Task to carry out: Your answer should be each line of the entries that contains the word "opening", copied in full.

[Records from a collection]
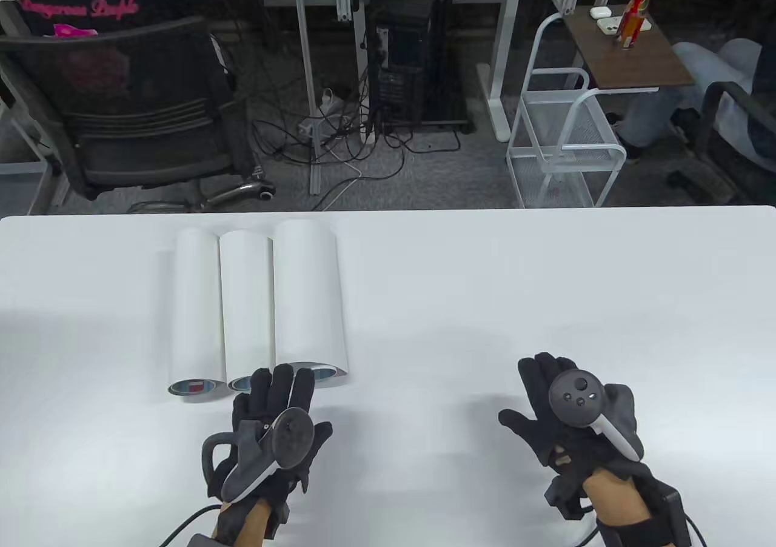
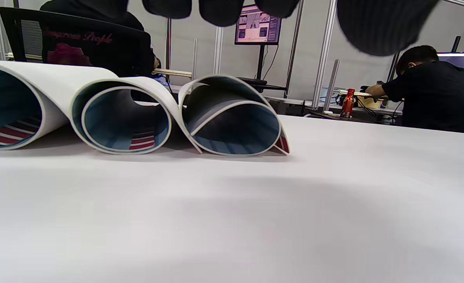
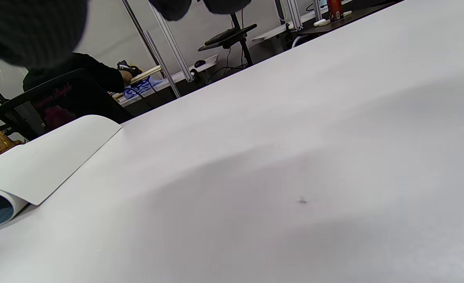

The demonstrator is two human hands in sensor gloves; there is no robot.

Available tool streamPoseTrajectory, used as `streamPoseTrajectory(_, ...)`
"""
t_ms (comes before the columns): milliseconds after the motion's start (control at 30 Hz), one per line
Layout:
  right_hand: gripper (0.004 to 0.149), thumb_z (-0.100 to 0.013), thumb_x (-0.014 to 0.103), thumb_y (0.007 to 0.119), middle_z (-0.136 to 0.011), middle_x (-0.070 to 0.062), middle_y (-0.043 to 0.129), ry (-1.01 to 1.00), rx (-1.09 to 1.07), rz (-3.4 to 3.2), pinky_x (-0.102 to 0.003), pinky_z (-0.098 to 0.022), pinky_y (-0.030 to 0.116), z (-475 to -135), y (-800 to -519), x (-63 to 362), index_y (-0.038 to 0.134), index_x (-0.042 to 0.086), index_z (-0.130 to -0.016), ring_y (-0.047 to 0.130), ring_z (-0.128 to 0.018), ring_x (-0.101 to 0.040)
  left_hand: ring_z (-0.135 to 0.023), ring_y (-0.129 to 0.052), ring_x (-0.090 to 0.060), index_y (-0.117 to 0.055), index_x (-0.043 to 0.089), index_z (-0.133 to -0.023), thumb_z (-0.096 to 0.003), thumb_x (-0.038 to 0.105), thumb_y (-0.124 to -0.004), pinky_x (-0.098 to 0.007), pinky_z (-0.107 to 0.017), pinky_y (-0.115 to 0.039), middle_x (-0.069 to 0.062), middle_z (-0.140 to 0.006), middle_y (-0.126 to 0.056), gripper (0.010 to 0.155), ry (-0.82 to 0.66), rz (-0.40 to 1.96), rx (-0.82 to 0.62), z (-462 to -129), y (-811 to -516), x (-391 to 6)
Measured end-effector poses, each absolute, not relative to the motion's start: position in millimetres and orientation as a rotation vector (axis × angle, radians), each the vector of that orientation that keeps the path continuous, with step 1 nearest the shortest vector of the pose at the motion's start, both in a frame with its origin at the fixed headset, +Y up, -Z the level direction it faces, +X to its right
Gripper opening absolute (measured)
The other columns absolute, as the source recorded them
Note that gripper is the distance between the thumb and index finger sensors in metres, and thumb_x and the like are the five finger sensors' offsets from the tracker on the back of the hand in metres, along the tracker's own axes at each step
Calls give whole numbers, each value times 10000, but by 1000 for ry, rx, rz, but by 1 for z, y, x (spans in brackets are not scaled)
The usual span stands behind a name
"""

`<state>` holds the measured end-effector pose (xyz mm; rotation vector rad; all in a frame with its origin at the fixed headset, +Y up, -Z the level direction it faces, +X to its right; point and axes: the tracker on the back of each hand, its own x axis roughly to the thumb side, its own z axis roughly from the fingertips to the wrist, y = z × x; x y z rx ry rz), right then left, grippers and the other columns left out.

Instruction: Unroll mouse pads and stack together

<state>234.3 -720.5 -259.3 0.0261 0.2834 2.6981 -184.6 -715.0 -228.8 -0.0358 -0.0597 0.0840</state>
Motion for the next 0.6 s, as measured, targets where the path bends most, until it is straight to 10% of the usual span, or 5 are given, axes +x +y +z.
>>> streamPoseTrajectory(600,842,-304,614,737,-1138,-13,213,285,28,2695,-626,-734,213,-259,-719,233,360,347,-1008,126,-1054,-338,-1132,-487,-396,-365,367,-1108,-384,681,-671,-606,-772,-559,0,-1220,-400,847,72,63,-53,-250,-706,-187)
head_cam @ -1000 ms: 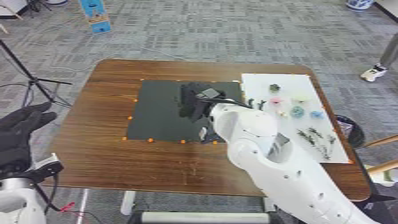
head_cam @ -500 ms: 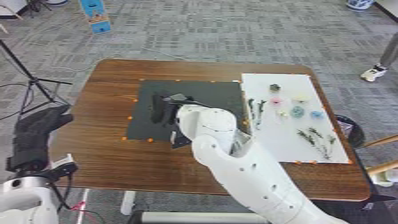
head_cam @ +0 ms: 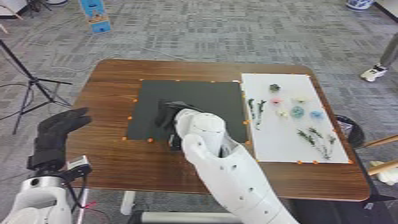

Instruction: Arrange flowers

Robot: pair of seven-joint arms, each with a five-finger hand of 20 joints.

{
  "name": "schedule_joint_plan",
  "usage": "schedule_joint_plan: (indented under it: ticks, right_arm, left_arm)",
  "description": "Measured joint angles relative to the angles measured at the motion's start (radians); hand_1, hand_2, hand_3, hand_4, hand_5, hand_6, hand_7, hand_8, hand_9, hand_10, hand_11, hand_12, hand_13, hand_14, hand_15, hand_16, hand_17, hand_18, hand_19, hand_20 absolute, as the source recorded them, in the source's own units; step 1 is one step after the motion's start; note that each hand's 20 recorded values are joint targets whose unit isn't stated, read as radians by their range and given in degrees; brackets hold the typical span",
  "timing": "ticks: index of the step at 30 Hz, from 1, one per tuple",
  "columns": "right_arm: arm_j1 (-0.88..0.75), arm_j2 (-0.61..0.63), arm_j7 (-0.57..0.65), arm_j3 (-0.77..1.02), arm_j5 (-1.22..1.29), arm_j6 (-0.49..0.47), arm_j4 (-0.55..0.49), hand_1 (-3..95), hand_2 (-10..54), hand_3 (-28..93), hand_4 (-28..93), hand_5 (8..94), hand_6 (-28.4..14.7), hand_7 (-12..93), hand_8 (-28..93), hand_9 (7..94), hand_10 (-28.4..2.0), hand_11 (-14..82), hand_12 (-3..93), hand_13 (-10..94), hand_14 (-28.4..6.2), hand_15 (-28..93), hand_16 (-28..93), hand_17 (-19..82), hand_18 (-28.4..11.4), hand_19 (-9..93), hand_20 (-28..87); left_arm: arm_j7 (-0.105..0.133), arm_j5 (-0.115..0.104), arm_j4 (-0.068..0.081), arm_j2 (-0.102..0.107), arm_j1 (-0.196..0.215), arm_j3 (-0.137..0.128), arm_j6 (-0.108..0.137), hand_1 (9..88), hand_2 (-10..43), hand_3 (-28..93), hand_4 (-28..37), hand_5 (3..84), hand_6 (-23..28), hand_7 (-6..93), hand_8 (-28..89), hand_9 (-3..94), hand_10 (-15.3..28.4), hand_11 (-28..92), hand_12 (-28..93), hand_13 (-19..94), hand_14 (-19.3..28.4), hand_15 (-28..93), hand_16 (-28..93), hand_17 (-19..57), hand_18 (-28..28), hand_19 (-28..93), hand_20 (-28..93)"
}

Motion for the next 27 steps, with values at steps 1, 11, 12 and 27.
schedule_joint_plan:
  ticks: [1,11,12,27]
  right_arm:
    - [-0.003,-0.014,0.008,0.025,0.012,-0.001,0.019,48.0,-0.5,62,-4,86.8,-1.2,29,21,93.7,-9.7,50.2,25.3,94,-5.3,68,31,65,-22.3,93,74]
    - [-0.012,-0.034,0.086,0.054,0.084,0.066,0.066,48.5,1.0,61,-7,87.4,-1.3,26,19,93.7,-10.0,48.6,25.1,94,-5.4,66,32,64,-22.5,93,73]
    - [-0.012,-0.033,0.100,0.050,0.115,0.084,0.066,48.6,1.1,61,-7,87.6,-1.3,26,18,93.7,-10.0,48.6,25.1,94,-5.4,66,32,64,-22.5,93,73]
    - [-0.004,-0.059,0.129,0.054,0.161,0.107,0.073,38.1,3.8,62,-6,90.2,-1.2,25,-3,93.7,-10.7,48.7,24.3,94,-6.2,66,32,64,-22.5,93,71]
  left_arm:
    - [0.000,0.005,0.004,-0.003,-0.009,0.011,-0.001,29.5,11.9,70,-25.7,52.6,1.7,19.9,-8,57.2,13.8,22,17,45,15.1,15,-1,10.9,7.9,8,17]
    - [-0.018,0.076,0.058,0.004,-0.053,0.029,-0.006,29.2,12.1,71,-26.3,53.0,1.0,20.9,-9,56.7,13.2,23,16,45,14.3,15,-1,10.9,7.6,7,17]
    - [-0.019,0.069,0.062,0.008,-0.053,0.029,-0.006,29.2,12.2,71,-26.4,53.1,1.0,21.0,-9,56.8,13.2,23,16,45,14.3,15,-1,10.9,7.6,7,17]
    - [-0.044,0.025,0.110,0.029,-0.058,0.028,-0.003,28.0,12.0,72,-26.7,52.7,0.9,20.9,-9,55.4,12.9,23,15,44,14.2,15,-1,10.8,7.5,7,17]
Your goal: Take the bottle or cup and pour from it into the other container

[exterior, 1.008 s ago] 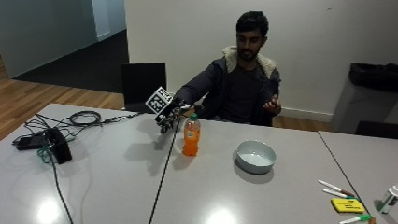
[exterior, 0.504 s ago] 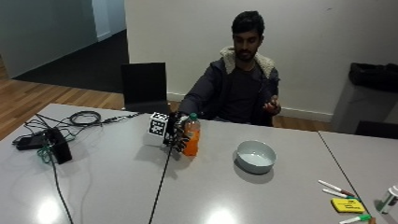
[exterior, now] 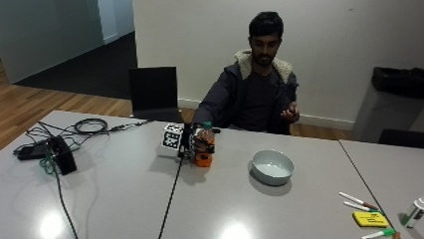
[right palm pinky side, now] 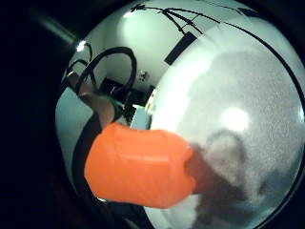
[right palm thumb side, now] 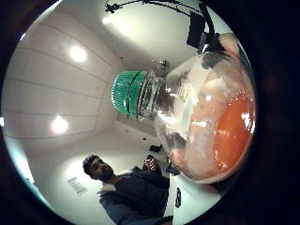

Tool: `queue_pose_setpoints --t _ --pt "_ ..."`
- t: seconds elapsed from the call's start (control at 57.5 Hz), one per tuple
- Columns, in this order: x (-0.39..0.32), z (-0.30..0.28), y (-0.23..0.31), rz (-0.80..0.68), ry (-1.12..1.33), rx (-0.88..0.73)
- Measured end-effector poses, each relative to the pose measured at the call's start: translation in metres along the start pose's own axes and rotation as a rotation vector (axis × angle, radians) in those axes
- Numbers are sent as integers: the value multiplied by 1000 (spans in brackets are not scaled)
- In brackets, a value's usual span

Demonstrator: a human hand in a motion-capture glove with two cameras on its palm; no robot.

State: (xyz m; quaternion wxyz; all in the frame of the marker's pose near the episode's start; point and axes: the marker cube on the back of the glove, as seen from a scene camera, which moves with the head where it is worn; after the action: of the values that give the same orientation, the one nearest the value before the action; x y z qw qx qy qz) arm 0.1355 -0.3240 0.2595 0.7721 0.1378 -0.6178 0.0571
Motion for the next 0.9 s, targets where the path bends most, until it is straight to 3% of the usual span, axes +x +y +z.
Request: queue_pose_setpoints --t 0.209,0.365,0.417,0.504,0.626,0.678,0.765,0.904 --pt "-16 3 -4 8 13 37" --pt "-66 14 -7 -109 61 25" --pt "-81 14 2 -214 145 -114" --pt "-109 27 6 -262 295 -189" --pt "-149 72 -21 -93 476 -6" --pt "-155 87 -32 -151 572 38" --pt "-167 108 -16 -64 765 -152" --pt "-170 157 -12 -138 1043 -187"
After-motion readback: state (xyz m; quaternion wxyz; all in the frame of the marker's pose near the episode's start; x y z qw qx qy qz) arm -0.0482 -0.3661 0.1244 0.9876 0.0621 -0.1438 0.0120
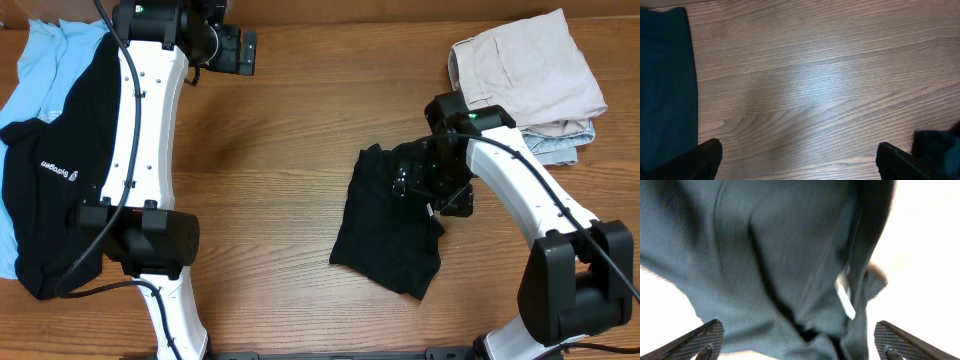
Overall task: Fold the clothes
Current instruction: 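Grasp the folded black shirt with the right gripper and lift it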
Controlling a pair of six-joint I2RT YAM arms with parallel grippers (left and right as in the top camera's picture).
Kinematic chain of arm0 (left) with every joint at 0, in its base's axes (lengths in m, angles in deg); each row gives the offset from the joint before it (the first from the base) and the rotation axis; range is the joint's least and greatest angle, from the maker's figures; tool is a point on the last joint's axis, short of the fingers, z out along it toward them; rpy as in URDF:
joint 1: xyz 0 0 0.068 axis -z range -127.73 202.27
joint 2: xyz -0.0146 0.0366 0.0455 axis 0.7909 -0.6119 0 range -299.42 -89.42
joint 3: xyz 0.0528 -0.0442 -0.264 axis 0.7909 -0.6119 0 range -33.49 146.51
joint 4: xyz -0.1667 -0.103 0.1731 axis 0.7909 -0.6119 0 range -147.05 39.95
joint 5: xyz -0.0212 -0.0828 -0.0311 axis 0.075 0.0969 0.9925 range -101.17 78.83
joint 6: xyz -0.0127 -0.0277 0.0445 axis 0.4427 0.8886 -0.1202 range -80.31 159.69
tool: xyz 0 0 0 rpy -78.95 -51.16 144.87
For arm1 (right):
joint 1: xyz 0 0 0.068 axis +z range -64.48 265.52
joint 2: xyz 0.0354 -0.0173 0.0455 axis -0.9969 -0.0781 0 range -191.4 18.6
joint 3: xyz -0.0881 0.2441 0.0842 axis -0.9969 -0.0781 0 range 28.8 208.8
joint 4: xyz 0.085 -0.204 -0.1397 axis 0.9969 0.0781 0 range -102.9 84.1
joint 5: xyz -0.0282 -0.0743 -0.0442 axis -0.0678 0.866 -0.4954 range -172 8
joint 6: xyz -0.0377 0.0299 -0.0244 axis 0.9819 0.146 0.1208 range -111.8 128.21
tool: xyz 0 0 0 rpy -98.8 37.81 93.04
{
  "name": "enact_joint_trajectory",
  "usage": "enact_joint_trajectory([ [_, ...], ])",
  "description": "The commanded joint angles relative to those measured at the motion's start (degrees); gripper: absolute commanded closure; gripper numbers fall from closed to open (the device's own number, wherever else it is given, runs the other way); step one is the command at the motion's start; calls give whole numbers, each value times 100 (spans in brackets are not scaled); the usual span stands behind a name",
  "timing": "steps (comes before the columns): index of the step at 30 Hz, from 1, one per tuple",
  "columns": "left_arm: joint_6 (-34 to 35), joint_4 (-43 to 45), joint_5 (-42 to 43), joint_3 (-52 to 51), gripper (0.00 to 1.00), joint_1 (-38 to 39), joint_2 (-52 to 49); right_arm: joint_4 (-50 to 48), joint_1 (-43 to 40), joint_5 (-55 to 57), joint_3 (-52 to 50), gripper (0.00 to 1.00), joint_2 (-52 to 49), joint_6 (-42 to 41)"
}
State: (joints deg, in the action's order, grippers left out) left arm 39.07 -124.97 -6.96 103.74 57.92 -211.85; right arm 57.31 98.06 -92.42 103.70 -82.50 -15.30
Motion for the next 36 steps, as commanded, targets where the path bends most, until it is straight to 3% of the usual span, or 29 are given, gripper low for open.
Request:
enact_joint_trajectory([
  [1,-116,28,-42,83,0,-2,-17,-402,-247,129,-461,0,74,20],
  [6,-114,37,-37,81,0,-2,-17,-1412,-518,-994,-1147,0,74,745],
  [13,-114,15,-35,81,0,0,-17,-2273,-514,-1672,-1729,0,68,1167],
  [17,-111,22,-33,81,0,0,-17,-2712,-514,-2247,-2120,9,68,1279],
  [18,-114,26,-33,81,0,0,-17,-2789,-514,-2406,-2186,12,68,1338],
  [21,-111,28,-17,83,0,0,-17,-3073,-514,-2800,-2426,35,68,1355],
  [26,-111,24,-15,83,0,0,-17,-3252,-516,-3062,-2500,88,70,1355],
  [28,-111,20,-15,83,0,0,-17,-3386,-516,-3241,-2500,96,70,1355],
  [36,-111,17,-15,83,0,0,-17,-3587,-516,-4146,-1991,96,186,1351],
])
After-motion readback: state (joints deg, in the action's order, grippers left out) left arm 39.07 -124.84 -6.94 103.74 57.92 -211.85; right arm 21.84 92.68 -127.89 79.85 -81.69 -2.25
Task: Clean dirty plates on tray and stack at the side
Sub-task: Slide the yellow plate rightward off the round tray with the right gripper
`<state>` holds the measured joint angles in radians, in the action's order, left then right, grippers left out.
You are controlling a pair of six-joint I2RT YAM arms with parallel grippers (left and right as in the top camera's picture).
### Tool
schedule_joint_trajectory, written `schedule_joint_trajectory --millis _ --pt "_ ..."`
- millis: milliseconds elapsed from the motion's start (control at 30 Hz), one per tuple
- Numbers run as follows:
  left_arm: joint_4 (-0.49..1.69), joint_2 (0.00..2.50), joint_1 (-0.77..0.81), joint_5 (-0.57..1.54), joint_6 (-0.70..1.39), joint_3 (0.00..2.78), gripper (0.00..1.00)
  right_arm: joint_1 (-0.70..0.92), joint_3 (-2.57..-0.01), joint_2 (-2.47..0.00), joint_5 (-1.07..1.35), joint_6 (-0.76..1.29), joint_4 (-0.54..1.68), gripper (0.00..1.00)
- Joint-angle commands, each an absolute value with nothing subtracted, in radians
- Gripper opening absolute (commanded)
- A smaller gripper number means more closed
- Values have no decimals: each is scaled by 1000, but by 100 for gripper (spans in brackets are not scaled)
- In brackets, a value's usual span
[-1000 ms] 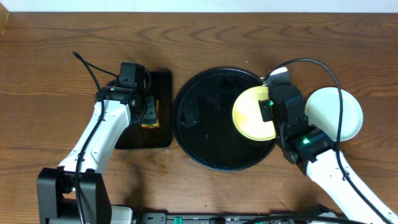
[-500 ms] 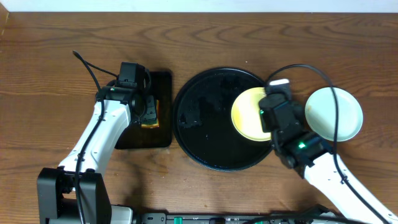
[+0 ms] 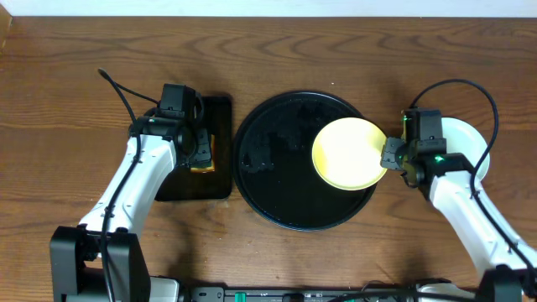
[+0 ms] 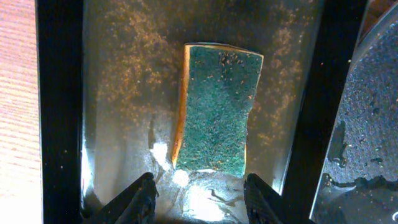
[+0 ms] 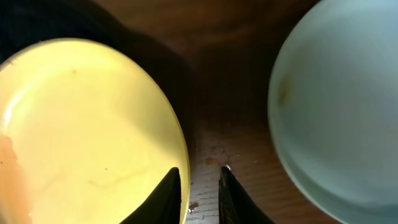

Expected output:
Gripper opening absolute (measured)
- Gripper opening absolute (commanded)

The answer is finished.